▶ _Work to complete_
Whenever a line of the entries below holds the string "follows", copy that line and return it.

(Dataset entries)
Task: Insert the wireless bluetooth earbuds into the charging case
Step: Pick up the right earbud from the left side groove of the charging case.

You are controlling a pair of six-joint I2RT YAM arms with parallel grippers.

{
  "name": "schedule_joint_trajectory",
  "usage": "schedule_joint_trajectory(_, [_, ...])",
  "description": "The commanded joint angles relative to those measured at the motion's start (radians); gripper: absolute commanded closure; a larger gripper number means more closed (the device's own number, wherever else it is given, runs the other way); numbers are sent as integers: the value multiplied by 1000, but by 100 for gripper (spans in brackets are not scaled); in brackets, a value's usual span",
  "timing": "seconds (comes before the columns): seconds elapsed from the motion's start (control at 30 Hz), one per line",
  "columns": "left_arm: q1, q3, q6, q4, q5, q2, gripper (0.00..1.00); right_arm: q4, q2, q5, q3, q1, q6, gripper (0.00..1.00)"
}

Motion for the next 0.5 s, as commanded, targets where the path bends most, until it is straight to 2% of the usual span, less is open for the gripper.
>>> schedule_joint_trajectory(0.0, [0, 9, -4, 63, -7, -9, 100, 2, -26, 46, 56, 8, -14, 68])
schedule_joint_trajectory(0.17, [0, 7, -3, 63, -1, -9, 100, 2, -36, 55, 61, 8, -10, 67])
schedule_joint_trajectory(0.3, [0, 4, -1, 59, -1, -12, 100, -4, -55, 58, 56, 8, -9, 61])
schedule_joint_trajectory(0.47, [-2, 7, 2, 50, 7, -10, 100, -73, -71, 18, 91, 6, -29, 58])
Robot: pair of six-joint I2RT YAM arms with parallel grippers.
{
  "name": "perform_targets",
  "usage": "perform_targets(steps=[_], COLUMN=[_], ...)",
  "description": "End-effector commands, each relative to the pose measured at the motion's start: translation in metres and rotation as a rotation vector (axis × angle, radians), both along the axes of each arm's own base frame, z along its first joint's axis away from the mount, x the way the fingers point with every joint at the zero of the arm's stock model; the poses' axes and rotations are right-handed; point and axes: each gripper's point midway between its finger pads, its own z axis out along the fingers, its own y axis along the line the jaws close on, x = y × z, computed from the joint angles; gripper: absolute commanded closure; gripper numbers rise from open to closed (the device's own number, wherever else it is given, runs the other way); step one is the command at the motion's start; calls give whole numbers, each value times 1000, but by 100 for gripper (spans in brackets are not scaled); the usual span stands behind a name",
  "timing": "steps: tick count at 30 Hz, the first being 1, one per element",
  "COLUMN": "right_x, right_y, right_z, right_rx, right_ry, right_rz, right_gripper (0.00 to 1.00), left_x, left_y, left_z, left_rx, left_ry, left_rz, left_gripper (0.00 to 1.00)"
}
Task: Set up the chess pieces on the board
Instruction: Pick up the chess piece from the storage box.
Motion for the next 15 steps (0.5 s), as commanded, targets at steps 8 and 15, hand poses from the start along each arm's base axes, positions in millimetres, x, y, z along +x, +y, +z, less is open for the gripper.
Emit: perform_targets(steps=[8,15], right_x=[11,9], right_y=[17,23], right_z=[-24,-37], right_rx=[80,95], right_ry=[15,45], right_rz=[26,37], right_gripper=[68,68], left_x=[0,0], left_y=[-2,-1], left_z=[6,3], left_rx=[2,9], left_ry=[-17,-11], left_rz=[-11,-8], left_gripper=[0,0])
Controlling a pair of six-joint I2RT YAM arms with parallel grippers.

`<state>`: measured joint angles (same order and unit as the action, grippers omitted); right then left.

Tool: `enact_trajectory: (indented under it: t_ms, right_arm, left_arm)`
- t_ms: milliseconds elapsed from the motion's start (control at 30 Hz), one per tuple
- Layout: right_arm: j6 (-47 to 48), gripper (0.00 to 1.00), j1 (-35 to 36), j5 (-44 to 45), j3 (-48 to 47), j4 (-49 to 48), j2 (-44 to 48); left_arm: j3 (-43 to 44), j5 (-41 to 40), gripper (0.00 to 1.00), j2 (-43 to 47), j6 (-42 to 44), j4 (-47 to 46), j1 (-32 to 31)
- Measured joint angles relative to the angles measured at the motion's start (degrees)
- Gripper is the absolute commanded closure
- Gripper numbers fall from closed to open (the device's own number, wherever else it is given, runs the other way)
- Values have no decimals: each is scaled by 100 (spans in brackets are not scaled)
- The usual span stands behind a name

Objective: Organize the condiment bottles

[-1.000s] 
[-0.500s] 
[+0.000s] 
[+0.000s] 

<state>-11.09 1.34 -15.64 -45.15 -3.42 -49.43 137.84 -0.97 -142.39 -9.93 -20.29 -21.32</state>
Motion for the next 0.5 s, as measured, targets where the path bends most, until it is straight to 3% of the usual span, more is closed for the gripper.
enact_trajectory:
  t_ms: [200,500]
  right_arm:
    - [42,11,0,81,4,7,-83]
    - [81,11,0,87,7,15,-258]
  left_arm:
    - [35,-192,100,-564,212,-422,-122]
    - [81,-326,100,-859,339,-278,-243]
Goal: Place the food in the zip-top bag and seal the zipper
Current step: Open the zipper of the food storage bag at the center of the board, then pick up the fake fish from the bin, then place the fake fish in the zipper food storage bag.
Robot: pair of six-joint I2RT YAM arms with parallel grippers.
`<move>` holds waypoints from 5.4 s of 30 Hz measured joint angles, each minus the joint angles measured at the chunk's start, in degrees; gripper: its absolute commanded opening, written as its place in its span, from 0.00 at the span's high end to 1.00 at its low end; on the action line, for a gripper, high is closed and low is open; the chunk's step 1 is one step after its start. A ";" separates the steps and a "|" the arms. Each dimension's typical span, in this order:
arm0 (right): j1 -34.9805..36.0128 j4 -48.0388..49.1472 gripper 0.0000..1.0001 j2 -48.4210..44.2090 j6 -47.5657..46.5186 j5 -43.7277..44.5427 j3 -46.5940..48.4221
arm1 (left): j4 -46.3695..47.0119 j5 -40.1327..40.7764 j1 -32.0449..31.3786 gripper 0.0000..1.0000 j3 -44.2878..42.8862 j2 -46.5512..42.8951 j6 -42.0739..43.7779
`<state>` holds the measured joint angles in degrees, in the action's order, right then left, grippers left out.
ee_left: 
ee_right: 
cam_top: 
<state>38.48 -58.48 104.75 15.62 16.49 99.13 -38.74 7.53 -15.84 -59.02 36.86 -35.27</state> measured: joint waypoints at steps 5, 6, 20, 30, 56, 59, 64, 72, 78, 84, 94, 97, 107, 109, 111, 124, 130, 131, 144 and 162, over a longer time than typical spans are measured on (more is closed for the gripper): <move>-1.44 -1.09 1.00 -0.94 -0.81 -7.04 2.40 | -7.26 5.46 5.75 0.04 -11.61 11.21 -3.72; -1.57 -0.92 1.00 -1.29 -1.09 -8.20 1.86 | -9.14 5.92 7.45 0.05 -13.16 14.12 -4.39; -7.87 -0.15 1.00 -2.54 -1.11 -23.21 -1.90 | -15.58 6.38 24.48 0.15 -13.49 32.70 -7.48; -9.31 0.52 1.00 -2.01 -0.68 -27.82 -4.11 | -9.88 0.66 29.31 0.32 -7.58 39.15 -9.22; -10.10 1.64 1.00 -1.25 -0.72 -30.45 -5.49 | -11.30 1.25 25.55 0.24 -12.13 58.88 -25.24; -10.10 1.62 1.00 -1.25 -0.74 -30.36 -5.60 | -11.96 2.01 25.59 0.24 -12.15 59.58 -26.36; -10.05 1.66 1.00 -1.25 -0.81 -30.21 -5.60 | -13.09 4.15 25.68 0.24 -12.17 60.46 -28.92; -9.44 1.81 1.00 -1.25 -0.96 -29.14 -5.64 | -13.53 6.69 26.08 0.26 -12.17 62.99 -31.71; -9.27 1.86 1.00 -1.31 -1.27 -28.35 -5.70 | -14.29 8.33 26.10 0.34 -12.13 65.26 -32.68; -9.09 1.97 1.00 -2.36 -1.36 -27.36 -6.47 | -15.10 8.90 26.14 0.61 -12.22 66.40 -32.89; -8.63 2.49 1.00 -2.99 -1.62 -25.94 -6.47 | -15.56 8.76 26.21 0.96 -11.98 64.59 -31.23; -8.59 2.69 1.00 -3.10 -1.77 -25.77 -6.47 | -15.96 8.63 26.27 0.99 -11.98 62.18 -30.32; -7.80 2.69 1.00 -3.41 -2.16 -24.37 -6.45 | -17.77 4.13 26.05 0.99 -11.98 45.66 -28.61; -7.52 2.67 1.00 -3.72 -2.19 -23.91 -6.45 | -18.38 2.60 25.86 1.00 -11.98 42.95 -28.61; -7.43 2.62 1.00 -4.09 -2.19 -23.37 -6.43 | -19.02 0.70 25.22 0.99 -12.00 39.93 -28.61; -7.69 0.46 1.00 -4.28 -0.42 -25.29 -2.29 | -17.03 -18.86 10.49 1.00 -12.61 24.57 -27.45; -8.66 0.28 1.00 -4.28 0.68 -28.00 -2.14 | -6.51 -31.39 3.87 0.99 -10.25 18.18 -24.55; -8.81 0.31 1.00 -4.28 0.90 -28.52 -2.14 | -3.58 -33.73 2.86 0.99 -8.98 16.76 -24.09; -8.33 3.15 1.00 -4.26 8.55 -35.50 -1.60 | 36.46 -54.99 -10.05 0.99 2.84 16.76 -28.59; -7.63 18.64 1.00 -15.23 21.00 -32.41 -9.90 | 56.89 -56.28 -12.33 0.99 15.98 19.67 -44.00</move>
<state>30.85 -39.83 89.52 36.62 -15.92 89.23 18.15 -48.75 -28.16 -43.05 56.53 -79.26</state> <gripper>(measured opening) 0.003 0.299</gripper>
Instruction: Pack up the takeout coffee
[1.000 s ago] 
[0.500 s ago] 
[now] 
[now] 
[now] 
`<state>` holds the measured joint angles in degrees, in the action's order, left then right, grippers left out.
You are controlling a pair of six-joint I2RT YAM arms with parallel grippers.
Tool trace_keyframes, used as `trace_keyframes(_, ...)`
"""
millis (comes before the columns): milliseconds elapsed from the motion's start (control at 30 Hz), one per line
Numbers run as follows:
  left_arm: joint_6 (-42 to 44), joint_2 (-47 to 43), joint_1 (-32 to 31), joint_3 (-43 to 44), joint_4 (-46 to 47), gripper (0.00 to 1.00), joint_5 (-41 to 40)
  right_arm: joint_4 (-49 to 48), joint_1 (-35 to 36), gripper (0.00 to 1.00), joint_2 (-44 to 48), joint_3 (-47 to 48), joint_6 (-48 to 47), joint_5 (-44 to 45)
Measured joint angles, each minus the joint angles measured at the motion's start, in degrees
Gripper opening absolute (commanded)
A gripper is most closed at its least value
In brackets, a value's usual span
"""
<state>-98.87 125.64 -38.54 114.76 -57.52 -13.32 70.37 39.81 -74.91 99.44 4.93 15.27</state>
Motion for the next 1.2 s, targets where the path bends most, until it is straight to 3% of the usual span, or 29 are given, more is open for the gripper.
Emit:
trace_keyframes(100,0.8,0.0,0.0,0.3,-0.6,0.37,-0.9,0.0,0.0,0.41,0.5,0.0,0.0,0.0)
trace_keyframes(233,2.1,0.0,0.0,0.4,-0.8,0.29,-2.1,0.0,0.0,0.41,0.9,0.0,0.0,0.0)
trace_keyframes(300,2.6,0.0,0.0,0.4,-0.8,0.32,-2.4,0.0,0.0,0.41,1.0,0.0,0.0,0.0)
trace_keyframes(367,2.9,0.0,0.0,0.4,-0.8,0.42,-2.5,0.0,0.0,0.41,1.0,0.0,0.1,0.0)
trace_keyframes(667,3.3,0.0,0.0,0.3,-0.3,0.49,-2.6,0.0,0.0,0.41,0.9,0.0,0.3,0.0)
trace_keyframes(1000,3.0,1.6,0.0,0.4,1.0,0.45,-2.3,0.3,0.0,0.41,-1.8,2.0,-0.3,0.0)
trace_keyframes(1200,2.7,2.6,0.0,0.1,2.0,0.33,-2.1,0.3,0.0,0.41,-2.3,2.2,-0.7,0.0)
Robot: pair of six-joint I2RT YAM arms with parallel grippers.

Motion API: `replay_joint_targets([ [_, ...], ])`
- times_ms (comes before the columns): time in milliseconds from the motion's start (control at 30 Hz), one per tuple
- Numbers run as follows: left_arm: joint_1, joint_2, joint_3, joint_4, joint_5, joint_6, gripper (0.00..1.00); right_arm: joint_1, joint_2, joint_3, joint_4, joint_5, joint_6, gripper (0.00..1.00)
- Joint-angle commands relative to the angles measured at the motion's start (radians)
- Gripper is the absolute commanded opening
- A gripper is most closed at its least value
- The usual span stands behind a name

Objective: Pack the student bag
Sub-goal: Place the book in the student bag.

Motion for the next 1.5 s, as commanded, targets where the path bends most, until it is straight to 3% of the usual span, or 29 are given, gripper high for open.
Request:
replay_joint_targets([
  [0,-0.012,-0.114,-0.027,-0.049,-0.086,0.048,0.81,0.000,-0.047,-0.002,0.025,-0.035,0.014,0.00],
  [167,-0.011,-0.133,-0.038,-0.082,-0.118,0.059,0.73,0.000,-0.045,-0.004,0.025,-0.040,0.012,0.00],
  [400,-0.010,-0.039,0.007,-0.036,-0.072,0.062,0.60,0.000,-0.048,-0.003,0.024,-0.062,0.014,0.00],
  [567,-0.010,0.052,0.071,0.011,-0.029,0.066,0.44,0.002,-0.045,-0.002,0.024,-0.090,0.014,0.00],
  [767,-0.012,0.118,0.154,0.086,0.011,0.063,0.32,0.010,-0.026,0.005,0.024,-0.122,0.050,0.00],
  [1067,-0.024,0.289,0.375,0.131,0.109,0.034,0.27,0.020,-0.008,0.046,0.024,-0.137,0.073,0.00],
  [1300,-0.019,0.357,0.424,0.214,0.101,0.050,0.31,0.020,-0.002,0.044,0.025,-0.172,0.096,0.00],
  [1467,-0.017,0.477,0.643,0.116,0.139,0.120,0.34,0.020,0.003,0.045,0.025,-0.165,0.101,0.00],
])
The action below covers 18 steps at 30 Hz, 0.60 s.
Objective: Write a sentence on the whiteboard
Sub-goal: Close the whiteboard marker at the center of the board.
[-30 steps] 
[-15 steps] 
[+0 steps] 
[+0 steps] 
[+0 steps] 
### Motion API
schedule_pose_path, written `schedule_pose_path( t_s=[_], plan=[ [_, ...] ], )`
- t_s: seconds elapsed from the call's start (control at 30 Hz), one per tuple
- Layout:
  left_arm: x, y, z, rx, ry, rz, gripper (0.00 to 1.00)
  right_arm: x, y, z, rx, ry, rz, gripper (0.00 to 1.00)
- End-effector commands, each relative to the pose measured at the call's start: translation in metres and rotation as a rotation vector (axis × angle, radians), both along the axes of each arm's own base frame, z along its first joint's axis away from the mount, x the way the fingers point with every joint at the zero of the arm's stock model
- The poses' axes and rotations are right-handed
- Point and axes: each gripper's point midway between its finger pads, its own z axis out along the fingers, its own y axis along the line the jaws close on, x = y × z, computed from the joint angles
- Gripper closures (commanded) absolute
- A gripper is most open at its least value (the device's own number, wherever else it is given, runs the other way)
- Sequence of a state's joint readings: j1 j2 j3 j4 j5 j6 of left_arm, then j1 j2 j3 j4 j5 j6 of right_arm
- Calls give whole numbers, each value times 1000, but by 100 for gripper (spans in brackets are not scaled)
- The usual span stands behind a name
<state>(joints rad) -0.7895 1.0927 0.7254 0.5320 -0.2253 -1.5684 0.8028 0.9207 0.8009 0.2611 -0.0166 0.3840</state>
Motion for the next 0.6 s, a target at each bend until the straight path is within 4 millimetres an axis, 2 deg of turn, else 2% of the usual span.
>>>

▶ _The completed task_
Numbers run as follows:
- Numbers run as follows: left_arm: joint_1, joint_2, joint_3, joint_4, joint_5, joint_6, gripper (0.00..1.00); right_arm: joint_1, joint_2, joint_3, joint_4, joint_5, joint_6, gripper (0.00..1.00)

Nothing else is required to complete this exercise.